[Stored data]
________________

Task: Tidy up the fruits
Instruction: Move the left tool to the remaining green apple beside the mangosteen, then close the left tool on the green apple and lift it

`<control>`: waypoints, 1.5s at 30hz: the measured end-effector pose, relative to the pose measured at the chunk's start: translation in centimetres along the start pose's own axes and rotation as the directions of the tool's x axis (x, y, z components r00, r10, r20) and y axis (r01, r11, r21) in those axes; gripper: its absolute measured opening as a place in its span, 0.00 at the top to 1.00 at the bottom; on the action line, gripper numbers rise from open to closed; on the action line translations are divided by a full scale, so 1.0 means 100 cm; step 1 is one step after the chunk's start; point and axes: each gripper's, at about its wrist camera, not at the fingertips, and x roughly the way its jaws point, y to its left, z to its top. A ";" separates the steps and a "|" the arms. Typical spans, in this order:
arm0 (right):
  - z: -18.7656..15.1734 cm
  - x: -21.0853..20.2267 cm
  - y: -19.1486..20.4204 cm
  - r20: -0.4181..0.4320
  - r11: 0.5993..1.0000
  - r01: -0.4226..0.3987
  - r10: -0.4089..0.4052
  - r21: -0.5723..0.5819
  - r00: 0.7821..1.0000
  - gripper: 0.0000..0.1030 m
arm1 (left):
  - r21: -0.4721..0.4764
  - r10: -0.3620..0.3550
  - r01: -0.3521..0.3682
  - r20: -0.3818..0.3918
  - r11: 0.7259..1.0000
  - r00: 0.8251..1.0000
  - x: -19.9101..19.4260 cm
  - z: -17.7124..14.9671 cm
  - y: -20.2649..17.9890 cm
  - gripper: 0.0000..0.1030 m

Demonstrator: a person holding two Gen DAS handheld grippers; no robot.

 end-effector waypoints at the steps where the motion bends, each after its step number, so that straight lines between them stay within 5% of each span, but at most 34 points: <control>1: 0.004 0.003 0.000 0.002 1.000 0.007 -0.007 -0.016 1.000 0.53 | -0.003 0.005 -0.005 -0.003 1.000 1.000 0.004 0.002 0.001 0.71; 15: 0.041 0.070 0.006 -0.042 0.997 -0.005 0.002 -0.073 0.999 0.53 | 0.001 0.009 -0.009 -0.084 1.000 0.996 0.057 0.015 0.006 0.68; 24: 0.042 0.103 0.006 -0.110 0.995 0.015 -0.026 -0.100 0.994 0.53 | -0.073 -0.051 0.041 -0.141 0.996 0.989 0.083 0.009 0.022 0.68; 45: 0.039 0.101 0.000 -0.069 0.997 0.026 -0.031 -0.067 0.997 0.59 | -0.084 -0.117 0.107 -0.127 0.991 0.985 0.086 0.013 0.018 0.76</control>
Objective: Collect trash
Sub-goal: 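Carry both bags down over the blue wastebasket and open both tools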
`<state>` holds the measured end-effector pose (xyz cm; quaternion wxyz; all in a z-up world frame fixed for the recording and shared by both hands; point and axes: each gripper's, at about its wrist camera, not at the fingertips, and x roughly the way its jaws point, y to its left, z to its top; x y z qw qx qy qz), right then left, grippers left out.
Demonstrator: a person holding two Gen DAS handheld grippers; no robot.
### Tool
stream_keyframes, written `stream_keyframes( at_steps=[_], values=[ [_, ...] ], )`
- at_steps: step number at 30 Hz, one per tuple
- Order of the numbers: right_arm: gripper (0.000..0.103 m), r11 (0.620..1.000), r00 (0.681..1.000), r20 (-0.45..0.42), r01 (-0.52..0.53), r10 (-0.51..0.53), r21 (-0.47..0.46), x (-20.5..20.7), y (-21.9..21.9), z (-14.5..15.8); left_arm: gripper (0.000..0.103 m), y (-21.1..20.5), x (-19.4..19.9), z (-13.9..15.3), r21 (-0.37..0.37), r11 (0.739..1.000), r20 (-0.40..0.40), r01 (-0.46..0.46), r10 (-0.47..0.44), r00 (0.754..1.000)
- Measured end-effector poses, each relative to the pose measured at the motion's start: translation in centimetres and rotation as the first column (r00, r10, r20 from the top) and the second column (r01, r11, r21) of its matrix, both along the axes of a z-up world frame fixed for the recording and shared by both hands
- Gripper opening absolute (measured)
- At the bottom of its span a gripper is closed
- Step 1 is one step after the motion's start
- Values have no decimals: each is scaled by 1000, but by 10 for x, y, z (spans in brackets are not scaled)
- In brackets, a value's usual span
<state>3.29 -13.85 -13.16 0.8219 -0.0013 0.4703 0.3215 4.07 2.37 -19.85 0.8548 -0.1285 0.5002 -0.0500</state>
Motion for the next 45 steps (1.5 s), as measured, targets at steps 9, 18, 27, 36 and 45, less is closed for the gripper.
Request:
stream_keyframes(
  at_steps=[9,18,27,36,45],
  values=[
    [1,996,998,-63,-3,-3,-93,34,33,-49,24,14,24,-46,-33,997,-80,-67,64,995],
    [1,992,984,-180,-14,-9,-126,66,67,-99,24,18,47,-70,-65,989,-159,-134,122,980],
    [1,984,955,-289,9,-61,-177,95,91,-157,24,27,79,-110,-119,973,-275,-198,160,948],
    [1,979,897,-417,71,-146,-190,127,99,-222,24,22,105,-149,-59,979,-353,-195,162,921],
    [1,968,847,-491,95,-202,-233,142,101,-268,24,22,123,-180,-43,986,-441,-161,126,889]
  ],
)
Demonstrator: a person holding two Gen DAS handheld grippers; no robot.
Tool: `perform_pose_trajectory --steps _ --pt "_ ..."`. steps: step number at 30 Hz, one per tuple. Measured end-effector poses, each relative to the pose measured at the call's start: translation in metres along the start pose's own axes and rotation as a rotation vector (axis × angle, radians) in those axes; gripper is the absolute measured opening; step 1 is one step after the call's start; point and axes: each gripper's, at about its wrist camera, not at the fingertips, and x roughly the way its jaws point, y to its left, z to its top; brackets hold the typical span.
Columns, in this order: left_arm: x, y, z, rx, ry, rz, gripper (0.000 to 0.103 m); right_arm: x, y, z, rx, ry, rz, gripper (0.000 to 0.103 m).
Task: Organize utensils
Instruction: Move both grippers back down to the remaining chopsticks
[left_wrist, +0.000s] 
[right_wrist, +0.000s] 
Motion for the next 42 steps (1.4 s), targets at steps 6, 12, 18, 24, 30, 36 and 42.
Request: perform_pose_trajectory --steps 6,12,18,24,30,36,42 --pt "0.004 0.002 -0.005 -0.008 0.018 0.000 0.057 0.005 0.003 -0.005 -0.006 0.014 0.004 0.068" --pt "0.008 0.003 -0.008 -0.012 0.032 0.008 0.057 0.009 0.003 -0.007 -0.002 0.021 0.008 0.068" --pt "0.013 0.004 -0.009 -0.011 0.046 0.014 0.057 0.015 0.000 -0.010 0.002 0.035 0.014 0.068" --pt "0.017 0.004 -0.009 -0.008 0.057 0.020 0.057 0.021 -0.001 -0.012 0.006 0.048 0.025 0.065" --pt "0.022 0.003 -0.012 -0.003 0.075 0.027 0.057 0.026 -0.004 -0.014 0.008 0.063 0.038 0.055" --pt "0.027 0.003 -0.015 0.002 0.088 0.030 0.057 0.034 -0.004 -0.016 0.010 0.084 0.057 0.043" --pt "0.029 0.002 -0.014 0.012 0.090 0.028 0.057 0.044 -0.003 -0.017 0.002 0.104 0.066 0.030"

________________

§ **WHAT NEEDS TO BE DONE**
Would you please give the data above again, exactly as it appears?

§ **ANSWER FOR THE TASK**
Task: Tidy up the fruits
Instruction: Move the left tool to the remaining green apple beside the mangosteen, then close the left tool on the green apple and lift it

`<control>`: waypoints, 1.5s at 30hz: the measured end-effector pose, relative to the pose measured at the chunk's start: translation in centimetres along the start pose's own axes and rotation as the directions of the tool's x axis (x, y, z components r00, r10, r20) and y axis (r01, r11, r21) in those axes; gripper: its absolute measured opening as a place in its span, 0.00 at the top to 1.00 at the bottom; on the action line, gripper numbers rise from open to closed; on the action line translations are divided by a full scale, so 1.0 means 100 cm; step 1 is one step after the chunk's start; point and axes: each gripper's, at about its wrist camera, not at the fingertips, and x roughly the way its jaws point, y to its left, z to its top. A ";" separates the steps and a "|" the arms. Typical spans, in this order:
arm0 (right):
  - z: -18.7656..15.1734 cm
  - x: -21.0853..20.2267 cm
  - y: -19.1486..20.4204 cm
  - r20: -0.4181..0.4320
  - r11: 0.5993..1.0000
  - r01: -0.4226..0.3987
  - r10: -0.4089..0.4052
  - r21: -0.5723..0.5819
  - r00: 0.7821..1.0000
  - gripper: 0.0000..0.1030 m
arm1 (left):
  - r21: -0.4721..0.4764
  - r10: -0.3620..0.3550
  - r01: -0.3521..0.3682
  - r20: -0.3818..0.3918
  - r11: 0.7259..1.0000
  - r00: 0.8251..1.0000
  - x: -19.9101..19.4260 cm
  - z: -17.7124..14.9671 cm
  - y: -20.2649..17.9890 cm
  - gripper: 0.0000..0.1030 m

Demonstrator: a person holding two Gen DAS handheld grippers; no robot.

 end-effector waypoints at the steps where the motion bends, each after its step number, so that straight lines between them stay within 5% of each span, but at most 34 points: <control>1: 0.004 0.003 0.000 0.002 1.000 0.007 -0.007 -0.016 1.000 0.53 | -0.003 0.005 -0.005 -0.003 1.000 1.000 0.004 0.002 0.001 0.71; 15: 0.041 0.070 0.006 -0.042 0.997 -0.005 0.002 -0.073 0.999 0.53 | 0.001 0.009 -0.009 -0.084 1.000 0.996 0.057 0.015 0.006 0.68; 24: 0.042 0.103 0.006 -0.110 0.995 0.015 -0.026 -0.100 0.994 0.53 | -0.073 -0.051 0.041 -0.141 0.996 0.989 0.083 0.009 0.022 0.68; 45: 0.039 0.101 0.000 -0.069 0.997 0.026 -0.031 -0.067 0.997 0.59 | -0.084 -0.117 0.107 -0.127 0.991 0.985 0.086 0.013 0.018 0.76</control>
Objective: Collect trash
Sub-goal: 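Carry both bags down over the blue wastebasket and open both tools
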`<state>` holds the measured end-effector pose (xyz cm; quaternion wxyz; all in a z-up world frame fixed for the recording and shared by both hands; point and axes: each gripper's, at about its wrist camera, not at the fingertips, and x roughly the way its jaws point, y to its left, z to its top; x y z qw qx qy qz), right then left, grippers left out.
Demonstrator: a person holding two Gen DAS handheld grippers; no robot.
### Tool
stream_keyframes, written `stream_keyframes( at_steps=[_], values=[ [_, ...] ], )`
- at_steps: step number at 30 Hz, one per tuple
- Order of the numbers: right_arm: gripper (0.000..0.103 m), r11 (0.620..1.000), r00 (0.681..1.000), r20 (-0.45..0.42), r01 (-0.52..0.53), r10 (-0.51..0.53), r21 (-0.47..0.46), x (-20.5..20.7), y (-21.9..21.9), z (-14.5..15.8); left_arm: gripper (0.000..0.103 m), y (-21.1..20.5), x (-19.4..19.9), z (-13.9..15.3), r21 (-0.37..0.37), r11 (0.739..1.000), r20 (-0.40..0.40), r01 (-0.46..0.46), r10 (-0.47..0.44), r00 (0.754..1.000)
- Measured end-effector poses, each relative to the pose measured at the motion's start: translation in centimetres and rotation as the first column (r00, r10, r20 from the top) and the second column (r01, r11, r21) of its matrix, both along the axes of a z-up world frame fixed for the recording and shared by both hands
- Gripper opening absolute (measured)
- At the bottom of its span a gripper is closed
- Step 1 is one step after the motion's start
- Values have no decimals: each is scaled by 1000, but by 10 for x, y, z (spans in brackets are not scaled)
- In brackets, a value's usual span
<state>3.29 -13.85 -13.16 0.8219 -0.0013 0.4703 0.3215 4.07 2.37 -19.85 0.8548 -0.1285 0.5002 -0.0500</state>
Motion for the next 45 steps (1.5 s), as measured, targets at steps 9, 18, 27, 36 and 45, less is closed for the gripper.
Request:
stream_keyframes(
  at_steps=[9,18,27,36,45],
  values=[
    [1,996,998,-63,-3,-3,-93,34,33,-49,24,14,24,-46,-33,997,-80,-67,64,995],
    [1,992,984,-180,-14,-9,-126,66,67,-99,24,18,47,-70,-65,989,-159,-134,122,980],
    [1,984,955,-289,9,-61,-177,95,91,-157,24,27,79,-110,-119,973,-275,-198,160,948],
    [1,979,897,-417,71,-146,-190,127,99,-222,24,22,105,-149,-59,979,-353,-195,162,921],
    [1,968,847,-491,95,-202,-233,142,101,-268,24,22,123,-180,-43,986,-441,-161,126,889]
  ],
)
Demonstrator: a person holding two Gen DAS handheld grippers; no robot.
Tool: `perform_pose_trajectory --steps _ --pt "_ ..."`. steps: step number at 30 Hz, one per tuple. Measured end-effector poses, each relative to the pose measured at the call's start: translation in metres along the start pose's own axes and rotation as a rotation vector (axis × angle, radians) in those axes; gripper is the absolute measured opening; step 1 is one step after the call's start; point and axes: each gripper's, at about its wrist camera, not at the fingertips, and x roughly the way its jaws point, y to its left, z to its top; brackets hold the typical span.
Columns, in this order: left_arm: x, y, z, rx, ry, rz, gripper (0.000 to 0.103 m); right_arm: x, y, z, rx, ry, rz, gripper (0.000 to 0.103 m).
Task: Organize utensils
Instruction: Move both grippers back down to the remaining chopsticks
[left_wrist, +0.000s] 
[right_wrist, +0.000s] 
Motion for the next 42 steps (1.4 s), targets at steps 6, 12, 18, 24, 30, 36 and 42.
Request: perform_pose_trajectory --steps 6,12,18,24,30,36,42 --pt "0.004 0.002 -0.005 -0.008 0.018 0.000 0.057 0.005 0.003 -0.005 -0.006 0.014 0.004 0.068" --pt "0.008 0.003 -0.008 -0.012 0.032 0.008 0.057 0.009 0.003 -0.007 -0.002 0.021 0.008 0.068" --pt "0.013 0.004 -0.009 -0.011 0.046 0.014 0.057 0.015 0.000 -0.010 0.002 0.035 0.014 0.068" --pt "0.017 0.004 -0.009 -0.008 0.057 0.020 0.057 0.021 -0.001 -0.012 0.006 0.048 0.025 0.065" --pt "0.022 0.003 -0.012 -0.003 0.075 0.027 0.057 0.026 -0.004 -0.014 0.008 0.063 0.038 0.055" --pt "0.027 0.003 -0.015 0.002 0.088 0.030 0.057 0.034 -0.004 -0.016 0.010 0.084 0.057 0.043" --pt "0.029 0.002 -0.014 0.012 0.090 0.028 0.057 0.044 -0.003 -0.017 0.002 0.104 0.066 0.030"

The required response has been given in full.